• [What needs to be done]:
Exactly and only the lines below from the one containing "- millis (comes" down to the one containing "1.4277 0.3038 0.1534" are wanted, both included; please exclude every picture.

• [Information given]:
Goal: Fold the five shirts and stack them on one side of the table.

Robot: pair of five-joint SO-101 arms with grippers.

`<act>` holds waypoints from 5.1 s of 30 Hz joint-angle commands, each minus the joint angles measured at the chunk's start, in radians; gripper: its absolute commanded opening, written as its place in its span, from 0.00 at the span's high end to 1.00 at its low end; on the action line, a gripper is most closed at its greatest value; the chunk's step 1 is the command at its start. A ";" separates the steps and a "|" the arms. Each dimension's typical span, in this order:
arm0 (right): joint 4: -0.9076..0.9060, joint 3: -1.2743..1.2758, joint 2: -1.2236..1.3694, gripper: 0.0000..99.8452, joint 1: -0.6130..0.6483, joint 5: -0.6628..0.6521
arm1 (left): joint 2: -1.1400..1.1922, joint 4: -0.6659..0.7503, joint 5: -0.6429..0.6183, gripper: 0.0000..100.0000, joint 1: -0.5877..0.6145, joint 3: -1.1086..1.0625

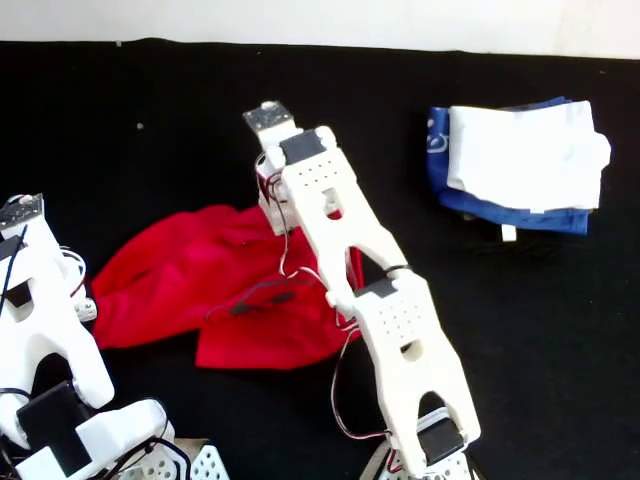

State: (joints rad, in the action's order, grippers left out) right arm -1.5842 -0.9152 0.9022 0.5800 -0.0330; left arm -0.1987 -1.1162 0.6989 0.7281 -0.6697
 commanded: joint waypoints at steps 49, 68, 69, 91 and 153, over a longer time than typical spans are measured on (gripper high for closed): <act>-0.176 0.147 -0.750 0.99 -0.163 -0.066 | -0.025 -0.482 -0.288 0.78 -0.042 0.677; -0.179 0.294 -0.865 0.99 -0.173 -0.107 | -0.024 0.135 -0.112 0.78 -0.239 -0.150; -0.179 0.295 -0.875 0.99 -0.183 -0.107 | -0.024 0.153 -0.092 0.78 -0.200 -0.157; -0.179 0.403 -0.972 0.99 -0.243 -0.103 | -0.021 -0.258 -0.244 0.78 -0.232 0.332; -0.179 0.407 -1.101 0.99 -0.243 -0.107 | 0.134 0.049 -0.181 0.78 -0.397 -0.082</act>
State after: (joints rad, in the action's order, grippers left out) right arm -1.7545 -0.5086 -0.0936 0.3468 -0.1297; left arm -0.1465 -1.0564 0.5240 0.3583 -0.8032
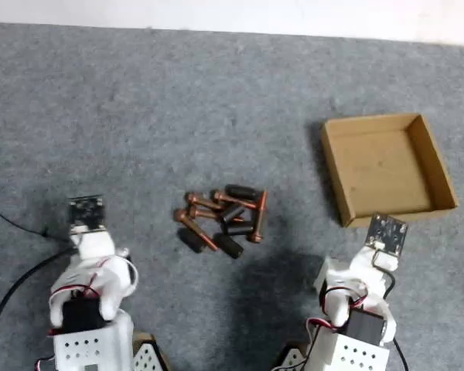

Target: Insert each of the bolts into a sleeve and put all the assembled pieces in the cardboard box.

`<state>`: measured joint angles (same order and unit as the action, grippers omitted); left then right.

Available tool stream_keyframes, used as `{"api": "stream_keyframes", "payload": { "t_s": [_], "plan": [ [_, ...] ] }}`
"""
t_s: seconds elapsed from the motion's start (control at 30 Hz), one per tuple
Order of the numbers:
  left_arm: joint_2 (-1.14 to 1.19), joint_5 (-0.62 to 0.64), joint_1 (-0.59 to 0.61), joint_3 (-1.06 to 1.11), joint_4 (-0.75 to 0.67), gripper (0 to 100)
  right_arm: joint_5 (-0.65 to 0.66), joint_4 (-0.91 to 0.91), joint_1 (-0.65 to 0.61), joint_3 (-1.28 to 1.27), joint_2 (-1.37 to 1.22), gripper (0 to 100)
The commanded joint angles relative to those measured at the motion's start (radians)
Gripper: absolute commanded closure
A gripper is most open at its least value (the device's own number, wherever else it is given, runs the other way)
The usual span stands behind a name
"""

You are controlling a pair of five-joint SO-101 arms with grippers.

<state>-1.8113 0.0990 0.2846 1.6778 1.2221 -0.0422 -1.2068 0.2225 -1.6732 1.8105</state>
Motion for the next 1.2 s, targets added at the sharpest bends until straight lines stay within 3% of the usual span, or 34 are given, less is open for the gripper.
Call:
{"api": "stream_keyframes", "payload": {
  "t_s": [0.0,0.23,0.33,0.47,0.6,0.67,0.77,0.93,1.03,1.17],
  "plan": [
    [-0.013,0.0,0.031,0.018,-0.009,99,-0.006,-0.001,0.116,-0.147,0.007,82.8],
    [-0.013,-0.011,0.13,-0.082,0.118,99,-0.006,0.004,0.157,-0.147,0.008,82.8],
    [-0.013,-0.114,0.188,-0.108,0.118,99,-0.006,0.007,0.156,-0.147,0.008,82.8],
    [-0.013,-0.333,0.354,-0.189,0.118,99,-0.006,0.018,0.157,-0.147,0.008,82.8],
    [-0.013,-0.333,0.403,-0.24,0.046,99,-0.006,0.021,0.154,-0.147,0.008,82.8],
    [-0.013,-0.281,0.355,-0.246,-0.026,99,-0.006,0.022,0.151,-0.147,0.008,82.8],
    [-0.007,-0.391,0.205,-0.305,-0.072,97,-0.002,0.042,0.119,-0.147,0.008,82.8],
    [0.071,-0.267,0.013,-0.433,-0.032,96,-0.002,0.042,0.119,-0.147,0.008,82.8],
    [0.303,-0.256,-0.122,-0.475,-0.121,96,-0.002,0.042,0.119,-0.147,0.008,82.8],
    [0.779,-0.212,-0.243,-0.624,-0.247,96,-0.002,0.042,0.119,-0.147,0.008,82.8]
  ]
}}
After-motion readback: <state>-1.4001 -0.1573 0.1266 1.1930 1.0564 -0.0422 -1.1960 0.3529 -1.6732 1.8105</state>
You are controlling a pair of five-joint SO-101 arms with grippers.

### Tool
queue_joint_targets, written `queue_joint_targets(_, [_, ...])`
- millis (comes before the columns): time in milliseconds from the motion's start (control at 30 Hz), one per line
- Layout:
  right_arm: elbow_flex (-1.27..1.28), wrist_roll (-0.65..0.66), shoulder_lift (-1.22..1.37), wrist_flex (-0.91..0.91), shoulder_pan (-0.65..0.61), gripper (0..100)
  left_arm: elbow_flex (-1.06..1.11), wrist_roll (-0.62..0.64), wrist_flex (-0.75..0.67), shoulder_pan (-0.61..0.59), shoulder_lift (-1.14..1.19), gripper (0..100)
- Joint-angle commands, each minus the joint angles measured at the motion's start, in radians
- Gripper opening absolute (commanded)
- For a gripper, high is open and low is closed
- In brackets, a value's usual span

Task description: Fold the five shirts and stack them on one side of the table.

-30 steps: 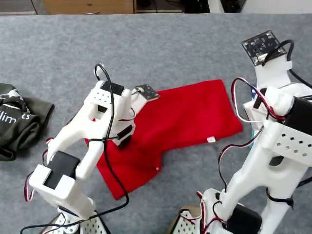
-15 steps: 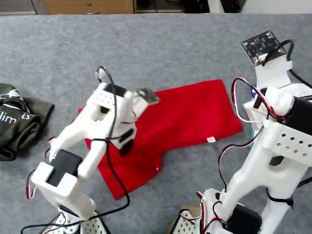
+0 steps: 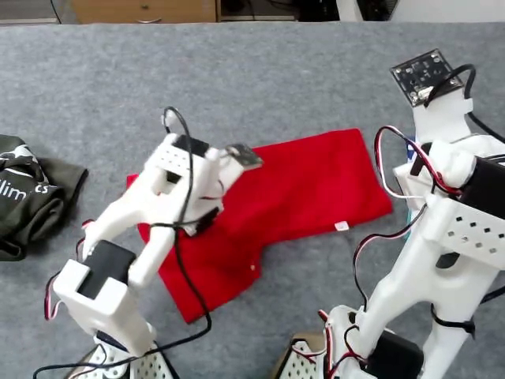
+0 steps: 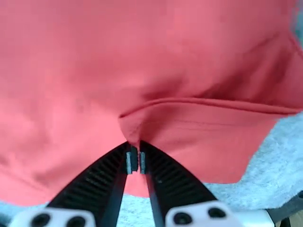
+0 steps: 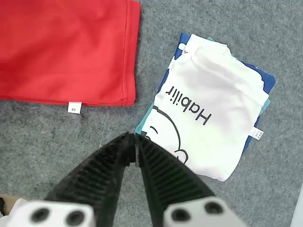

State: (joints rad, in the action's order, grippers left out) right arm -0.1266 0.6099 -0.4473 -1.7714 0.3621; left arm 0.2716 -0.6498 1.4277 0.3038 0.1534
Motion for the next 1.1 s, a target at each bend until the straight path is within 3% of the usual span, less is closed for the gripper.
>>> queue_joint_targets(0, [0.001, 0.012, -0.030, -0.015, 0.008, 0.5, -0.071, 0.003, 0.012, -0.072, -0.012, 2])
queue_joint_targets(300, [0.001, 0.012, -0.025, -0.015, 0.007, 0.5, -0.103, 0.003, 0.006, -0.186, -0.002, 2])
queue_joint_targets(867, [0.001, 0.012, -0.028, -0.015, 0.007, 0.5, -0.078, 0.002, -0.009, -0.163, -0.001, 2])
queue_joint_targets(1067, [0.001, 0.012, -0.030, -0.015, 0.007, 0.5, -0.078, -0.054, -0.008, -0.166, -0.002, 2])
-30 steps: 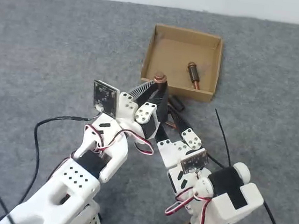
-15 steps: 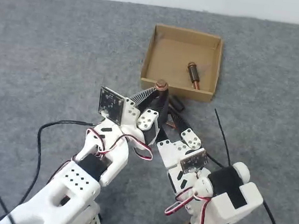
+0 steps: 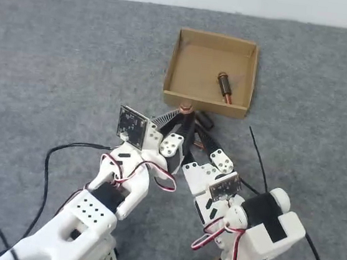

• [Expected output]:
- millis (comes before the columns): time in milliseconds from the motion's start (control at 30 Hz), one per line
- Layout:
  right_arm: elbow_flex (-1.27..1.28), wrist_roll (-0.65..0.66), shoulder_lift (-1.22..1.37), wrist_flex (-0.91..0.91), shoulder_pan (-0.65..0.61), gripper (0..100)
  left_arm: elbow_flex (-1.06..1.11), wrist_roll (-0.62..0.64), wrist_flex (-0.75..0.67), shoulder_pan (-0.61..0.59), shoulder_lift (-1.14..1.19), gripper (0..100)
- Joint-angle commands, each minus the joint angles measured at the motion's start, in radians
- Gripper opening absolute (commanded)
- For a gripper, high is open and low is closed
- In brackets, a value's usual span

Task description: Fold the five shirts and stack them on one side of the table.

-30 steps: 
-15 steps: 
+0 steps: 
+0 steps: 
+0 steps: 

State: (joints rad, in the action's order, grippers left out) right arm -0.1266 0.6099 -0.4473 -1.7714 0.3621; left arm 0.2716 -0.6498 1.4277 0.3038 0.1534

The response is finished.